WHAT THE TASK ASKS:
Output a character-exact copy of the data, images removed.

[Stored entries]
◇ ◇ ◇ ◇ ◇

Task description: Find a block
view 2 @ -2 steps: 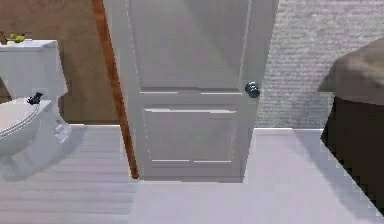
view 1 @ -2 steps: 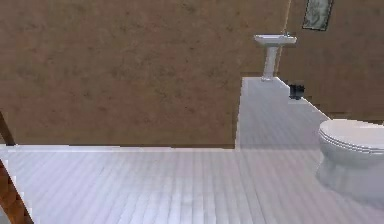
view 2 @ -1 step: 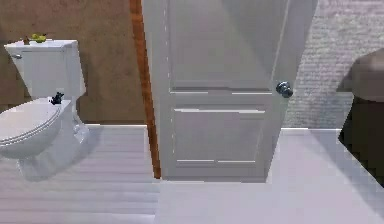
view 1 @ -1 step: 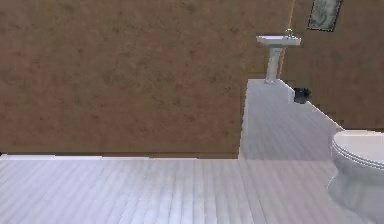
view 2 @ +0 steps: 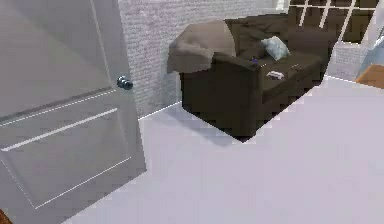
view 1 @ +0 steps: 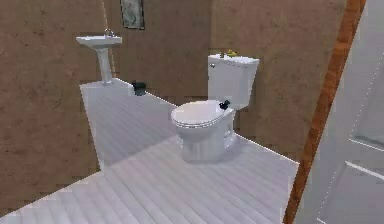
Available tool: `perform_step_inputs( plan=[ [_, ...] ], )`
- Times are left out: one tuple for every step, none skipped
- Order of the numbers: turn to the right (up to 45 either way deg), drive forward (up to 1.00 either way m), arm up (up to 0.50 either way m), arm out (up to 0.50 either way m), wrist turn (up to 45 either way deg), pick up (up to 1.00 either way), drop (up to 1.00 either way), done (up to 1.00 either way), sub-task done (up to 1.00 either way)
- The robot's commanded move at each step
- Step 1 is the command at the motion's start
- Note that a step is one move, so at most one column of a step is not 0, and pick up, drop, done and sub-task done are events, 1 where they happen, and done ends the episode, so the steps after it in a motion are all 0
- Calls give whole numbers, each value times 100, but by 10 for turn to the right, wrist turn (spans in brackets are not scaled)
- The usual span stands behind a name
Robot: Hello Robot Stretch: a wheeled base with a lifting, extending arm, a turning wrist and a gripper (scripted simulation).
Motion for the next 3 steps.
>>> perform_step_inputs(
  plan=[
    [450, 0, 0, 0, 0, 0, 0, 0, 0],
    [0, 5, 0, 0, 0, 0, 0, 0, 0],
    [-450, 0, 0, 0, 0, 0, 0, 0, 0]
  ],
)
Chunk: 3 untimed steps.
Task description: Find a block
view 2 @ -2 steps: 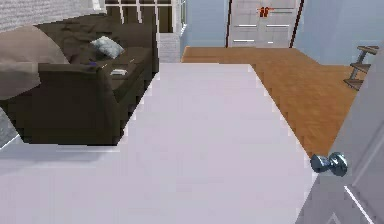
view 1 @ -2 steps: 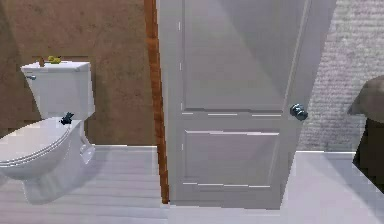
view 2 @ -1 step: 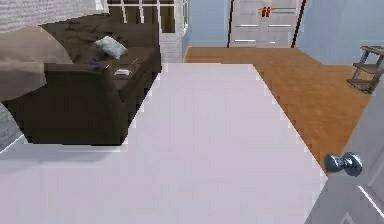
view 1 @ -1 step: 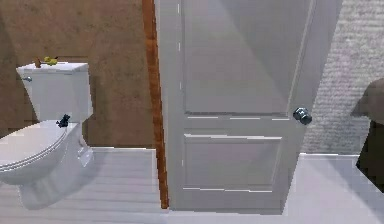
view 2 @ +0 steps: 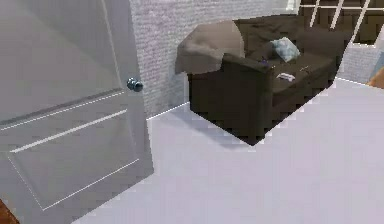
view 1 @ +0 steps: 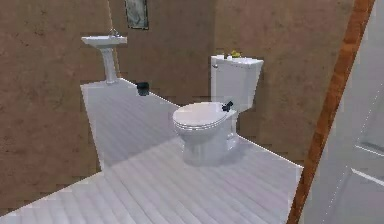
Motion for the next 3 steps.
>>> perform_step_inputs(
  plan=[
    [-360, 0, 0, 0, 0, 0, 0, 0, 0],
    [0, 55, 0, 0, 0, 0, 0, 0, 0],
    [-300, 0, 0, 0, 0, 0, 0, 0, 0]
  ],
)
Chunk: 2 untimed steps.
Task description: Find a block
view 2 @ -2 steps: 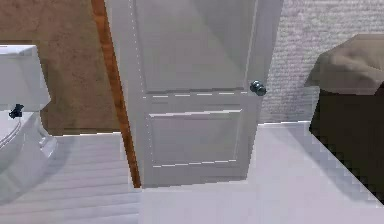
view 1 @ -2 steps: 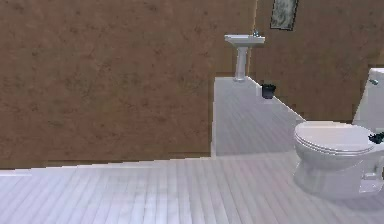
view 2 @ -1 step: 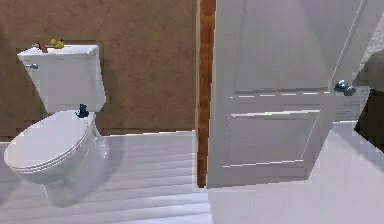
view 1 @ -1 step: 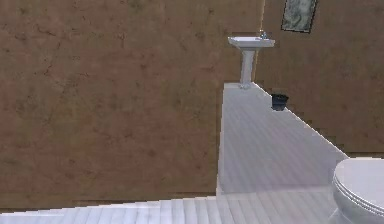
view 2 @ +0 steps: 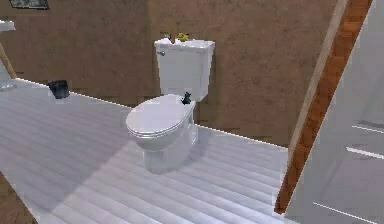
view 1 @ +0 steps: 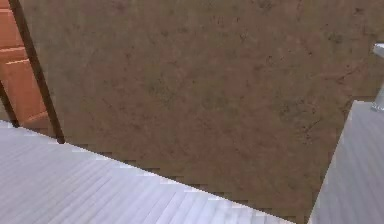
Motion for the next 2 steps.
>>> perform_step_inputs(
  plan=[
    [0, 55, 0, 0, 0, 0, 0, 0, 0],
    [-450, 0, 0, 0, 0, 0, 0, 0, 0]
  ],
)
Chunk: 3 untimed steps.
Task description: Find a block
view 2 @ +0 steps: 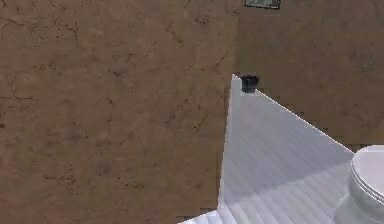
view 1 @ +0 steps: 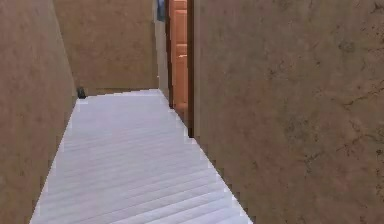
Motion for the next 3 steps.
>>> perform_step_inputs(
  plan=[
    [-180, 0, 0, 0, 0, 0, 0, 0, 0],
    [0, 30, 0, 0, 0, 0, 0, 0, 0],
    [60, 0, 0, 0, 0, 0, 0, 0, 0]
  ],
)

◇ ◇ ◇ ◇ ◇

SOLUTION FOR THIS TASK:
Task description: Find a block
view 2 @ -2 steps: 
view 1 @ -2 steps: 
view 2 @ -1 step: 
view 1 @ -1 step: 
view 2 @ +0 steps: 
view 1 @ +0 steps: 
Available tool: `perform_step_inputs( plan=[ [_, ...] ], )`
- Times are left out: one tuple for every step, none skipped
- Order of the numbers: turn to the right (up to 45 either way deg), drive forward (up to 1.00 either way m), arm up (up to 0.50 either way m), arm out (up to 0.50 either way m), wrist turn (up to 45 either way deg), pick up (up to 1.00 either way), drop (up to 1.00 either way), done (up to 1.00 either way), sub-task done (up to 1.00 either way)
- The robot's commanded move at each step
- Step 1 is the command at the motion's start
- Note that a step is one move, so at most one column of a step is not 0, and pick up, drop, done and sub-task done are events, 1 where they happen, and done ends the episode, so the steps after it in a motion are all 0
- Calls give whole numbers, each value times 100, but by 10 for turn to the right, wrist turn (spans in brackets are not scaled)
- The usual span stands behind a name
Robot: Hello Robot Stretch: a wheeled base with a lifting, extending arm, a turning wrist and a gripper (scripted simulation).
Motion for the next 3 steps.
>>> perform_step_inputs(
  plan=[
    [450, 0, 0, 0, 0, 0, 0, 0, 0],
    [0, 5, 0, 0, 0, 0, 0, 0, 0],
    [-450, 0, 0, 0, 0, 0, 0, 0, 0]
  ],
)
Chunk: 3 untimed steps.
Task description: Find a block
view 2 @ -2 steps: 
view 1 @ -2 steps: 
view 2 @ -1 step: 
view 1 @ -1 step: 
view 2 @ +0 steps: 
view 1 @ +0 steps: 
Motion for the next 3 steps.
>>> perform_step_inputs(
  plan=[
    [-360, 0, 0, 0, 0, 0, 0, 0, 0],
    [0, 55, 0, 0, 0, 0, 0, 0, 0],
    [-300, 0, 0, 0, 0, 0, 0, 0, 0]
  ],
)
Chunk: 2 untimed steps.
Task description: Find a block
view 2 @ -2 steps: 
view 1 @ -2 steps: 
view 2 @ -1 step: 
view 1 @ -1 step: 
view 2 @ +0 steps: 
view 1 @ +0 steps: 
Motion for the next 2 steps.
>>> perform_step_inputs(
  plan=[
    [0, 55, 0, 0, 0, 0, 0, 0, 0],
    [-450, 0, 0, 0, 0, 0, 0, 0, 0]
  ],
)
Chunk: 3 untimed steps.
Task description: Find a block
view 2 @ +0 steps: 
view 1 @ +0 steps: 
Motion for the next 3 steps.
>>> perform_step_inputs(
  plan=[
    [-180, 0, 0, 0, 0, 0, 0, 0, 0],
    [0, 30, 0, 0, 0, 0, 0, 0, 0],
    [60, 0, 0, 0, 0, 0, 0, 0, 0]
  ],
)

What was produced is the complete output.